Where in the material does the word "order" appear? Copy each line that has it.

====

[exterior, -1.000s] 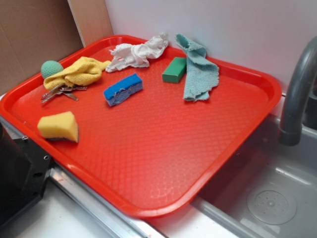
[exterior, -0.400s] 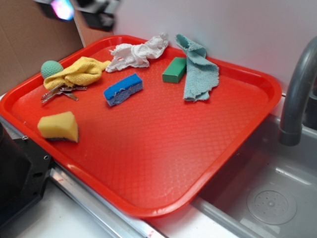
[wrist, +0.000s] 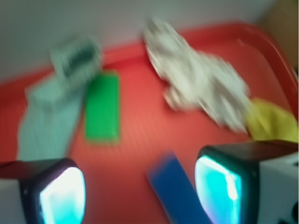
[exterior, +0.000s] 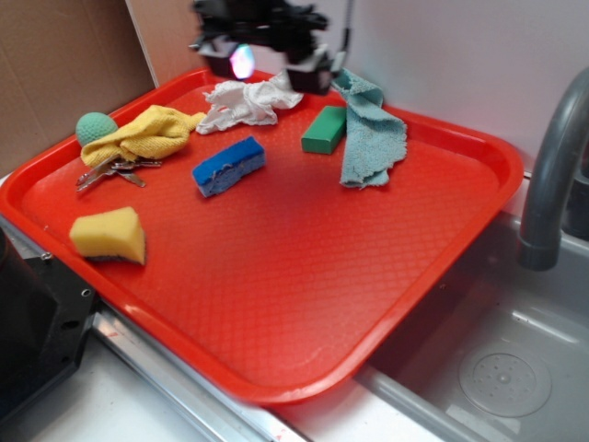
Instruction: Grab the green block.
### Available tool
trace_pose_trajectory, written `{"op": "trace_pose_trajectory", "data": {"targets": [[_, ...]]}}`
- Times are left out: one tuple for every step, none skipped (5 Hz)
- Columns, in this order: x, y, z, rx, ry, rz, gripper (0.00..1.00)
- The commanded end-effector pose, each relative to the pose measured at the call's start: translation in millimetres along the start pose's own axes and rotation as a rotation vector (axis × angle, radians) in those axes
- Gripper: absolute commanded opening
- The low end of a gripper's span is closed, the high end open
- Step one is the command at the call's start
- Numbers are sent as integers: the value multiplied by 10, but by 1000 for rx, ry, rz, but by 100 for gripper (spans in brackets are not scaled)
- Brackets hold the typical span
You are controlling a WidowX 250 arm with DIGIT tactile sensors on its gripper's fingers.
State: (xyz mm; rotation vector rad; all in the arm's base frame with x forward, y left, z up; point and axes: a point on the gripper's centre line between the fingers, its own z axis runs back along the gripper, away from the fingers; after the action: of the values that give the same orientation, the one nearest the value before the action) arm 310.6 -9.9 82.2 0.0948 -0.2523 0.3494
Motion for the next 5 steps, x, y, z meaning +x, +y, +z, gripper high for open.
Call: {"op": "trace_pose_trajectory", "data": {"targets": [[125, -24, -141, -80, -14, -89, 100], [-30, 103, -80, -93, -6, -102, 100], [-107, 135, -208, -77, 18, -107, 100], [-60, 60, -322, -86, 14, -116, 100], [-23, -59, -386, -132, 2, -102, 100]]}}
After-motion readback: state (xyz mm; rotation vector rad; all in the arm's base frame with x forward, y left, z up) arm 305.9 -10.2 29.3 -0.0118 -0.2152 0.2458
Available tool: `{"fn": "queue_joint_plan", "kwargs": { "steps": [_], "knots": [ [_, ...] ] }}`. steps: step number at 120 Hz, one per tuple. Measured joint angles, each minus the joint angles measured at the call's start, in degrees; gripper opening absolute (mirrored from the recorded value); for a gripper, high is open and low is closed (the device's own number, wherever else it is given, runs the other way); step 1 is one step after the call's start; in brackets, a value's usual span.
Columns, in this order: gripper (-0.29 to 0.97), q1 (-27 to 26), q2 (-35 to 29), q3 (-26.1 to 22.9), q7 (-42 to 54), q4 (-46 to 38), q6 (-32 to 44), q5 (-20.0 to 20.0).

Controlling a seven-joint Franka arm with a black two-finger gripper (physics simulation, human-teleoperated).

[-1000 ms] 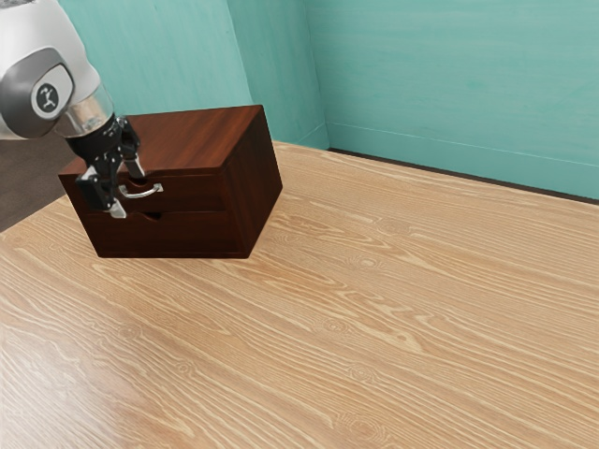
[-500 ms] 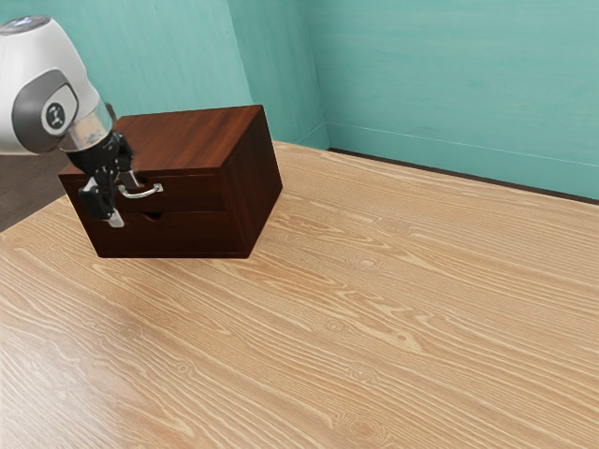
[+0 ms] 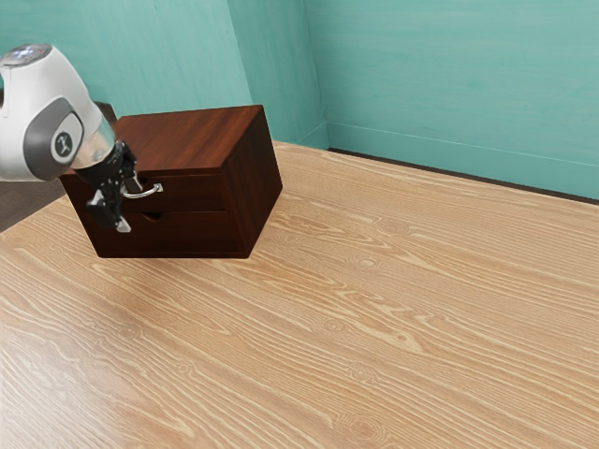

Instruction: Pull the drawer handle with one arm to open the drawer

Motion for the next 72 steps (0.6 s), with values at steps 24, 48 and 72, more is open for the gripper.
{"fn": "queue_joint_plan", "kwargs": {
  "steps": [24,48,72],
  "knots": [
    [0.63,0.13,-0.14,1.07,0.26,-2.89,8.40,0.27],
    [0.60,0.02,2.65,1.06,0.63,-0.87,12.50,0.11],
    [0.47,-0.23,2.75,1.00,0.86,-0.81,13.92,-0.28]
  ]
}}
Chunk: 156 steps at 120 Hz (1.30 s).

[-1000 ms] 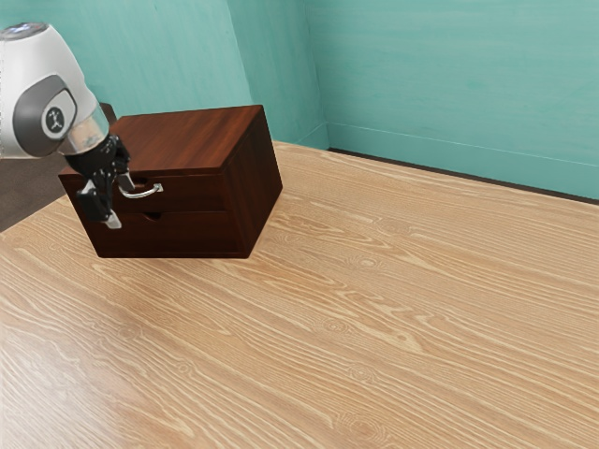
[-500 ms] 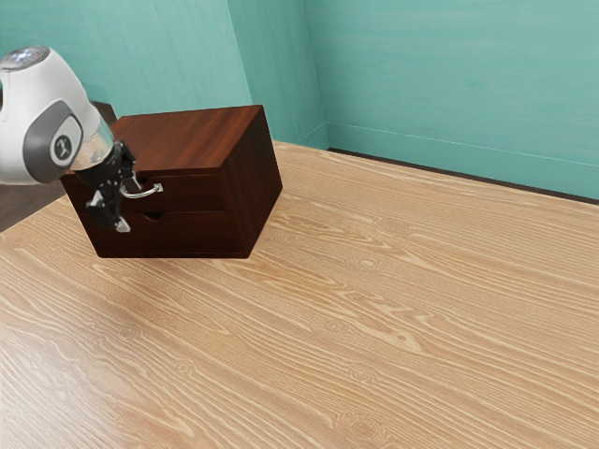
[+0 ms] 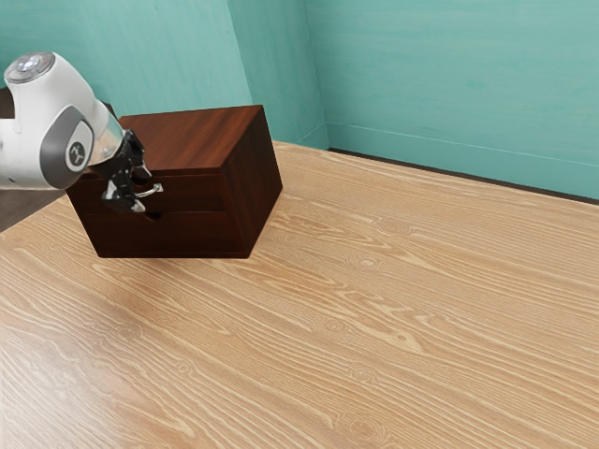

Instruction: Pull the drawer handle with one arm to open the drawer

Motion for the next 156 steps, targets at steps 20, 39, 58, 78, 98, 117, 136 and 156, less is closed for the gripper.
{"fn": "queue_joint_plan", "kwargs": {
  "steps": [20,39,58,78,98,117,136,156],
  "knots": [
    [0.41,-0.09,-0.06,-0.33,0.16,0.03,-1.01,-0.07],
    [0.39,0.05,-0.05,-0.28,0.28,0.75,-3.82,-0.08],
    [0.39,0.30,0.53,-0.30,0.44,0.81,-5.01,-0.09],
    [0.38,0.44,1.30,-0.33,0.64,0.94,-5.13,-0.15],
    [0.38,0.90,1.97,-0.22,0.83,0.91,-4.91,-0.32],
    [0.38,1.10,2.09,-0.32,0.95,0.84,-4.80,-0.27],
    [0.36,1.30,2.01,-0.19,1.01,0.82,-4.62,-0.18],
    [0.33,1.18,1.72,-0.04,1.06,0.48,-4.76,-0.14]
  ]
}}
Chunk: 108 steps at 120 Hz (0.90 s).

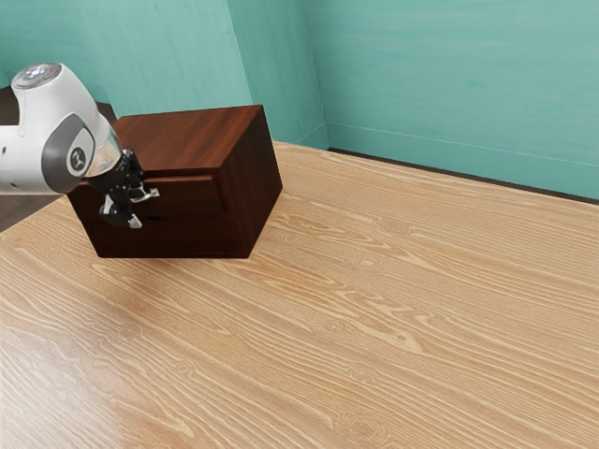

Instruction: Pull the drawer handle with one arm to open the drawer

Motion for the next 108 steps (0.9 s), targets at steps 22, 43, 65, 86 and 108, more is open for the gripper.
{"fn": "queue_joint_plan", "kwargs": {
  "steps": [22,43,65,86,108],
  "knots": [
    [0.31,0.30,-1.16,0.01,-0.02,-1.54,-1.33,0.04],
    [0.31,0.39,-3.49,0.03,-0.15,-3.32,-2.95,0.02],
    [0.31,0.83,-6.11,0.05,-0.25,-7.09,-3.54,-0.04],
    [0.31,0.56,-8.82,0.67,-0.45,-10.50,-3.47,-0.06],
    [0.31,-0.30,-11.42,1.69,-0.71,-13.56,-3.42,-0.28]
  ]
}}
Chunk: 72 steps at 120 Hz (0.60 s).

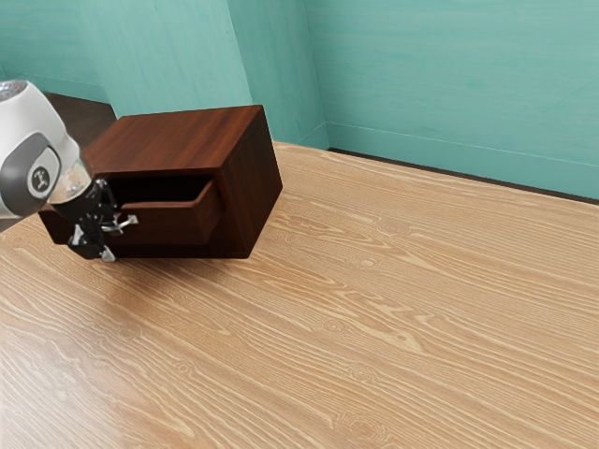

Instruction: Pull the drawer handle with one arm to open the drawer

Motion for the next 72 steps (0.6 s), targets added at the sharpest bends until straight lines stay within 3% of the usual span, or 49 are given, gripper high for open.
{"fn": "queue_joint_plan", "kwargs": {
  "steps": [72],
  "knots": [
    [0.29,0.04,-6.56,1.37,-0.58,-6.90,-0.24,-0.68]
  ]
}}
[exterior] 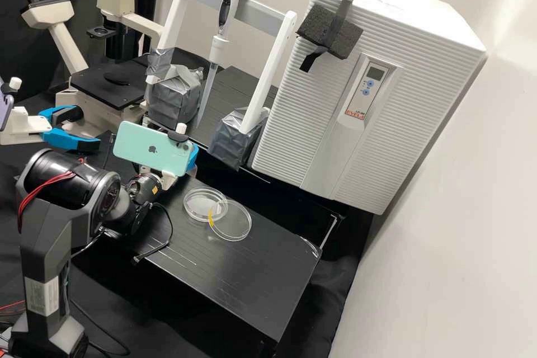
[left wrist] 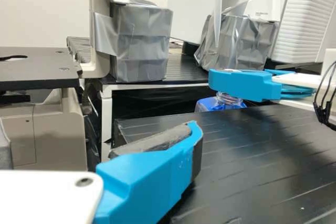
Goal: Open the bottle
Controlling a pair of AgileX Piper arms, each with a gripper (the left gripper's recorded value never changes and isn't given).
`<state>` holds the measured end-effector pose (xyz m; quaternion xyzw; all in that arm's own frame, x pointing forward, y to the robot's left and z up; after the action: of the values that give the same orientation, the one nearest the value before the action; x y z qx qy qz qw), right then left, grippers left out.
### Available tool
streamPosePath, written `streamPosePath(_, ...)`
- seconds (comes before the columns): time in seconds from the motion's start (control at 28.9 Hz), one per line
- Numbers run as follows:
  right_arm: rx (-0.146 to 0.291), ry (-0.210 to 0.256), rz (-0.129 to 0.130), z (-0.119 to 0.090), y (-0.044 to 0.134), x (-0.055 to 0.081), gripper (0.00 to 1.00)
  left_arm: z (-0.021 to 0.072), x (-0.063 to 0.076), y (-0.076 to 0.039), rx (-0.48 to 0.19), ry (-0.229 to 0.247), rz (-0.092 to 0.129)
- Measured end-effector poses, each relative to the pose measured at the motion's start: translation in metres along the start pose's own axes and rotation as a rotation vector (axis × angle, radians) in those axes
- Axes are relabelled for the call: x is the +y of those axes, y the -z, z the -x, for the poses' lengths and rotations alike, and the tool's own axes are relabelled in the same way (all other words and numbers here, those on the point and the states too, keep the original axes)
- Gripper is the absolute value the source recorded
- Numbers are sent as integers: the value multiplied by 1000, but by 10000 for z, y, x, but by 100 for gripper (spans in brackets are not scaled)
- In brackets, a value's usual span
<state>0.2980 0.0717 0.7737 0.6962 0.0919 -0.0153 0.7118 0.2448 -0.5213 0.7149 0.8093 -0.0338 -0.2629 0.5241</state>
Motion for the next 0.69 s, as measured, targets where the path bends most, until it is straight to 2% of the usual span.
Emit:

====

* _Answer for this exercise_:
- Columns, in this order: x, y, z, rx, ry, rz, gripper (0.00..1.00)
Columns, in this order: gripper (-0.29 to 0.97), q1 (-27 to 26), q2 (-35 to 29), q3 (-26.1 to 22.9), q7 (-42 to 54), q4 (-46 to 38), q6 (-32 to 44), q5 (-20.0 to 20.0).

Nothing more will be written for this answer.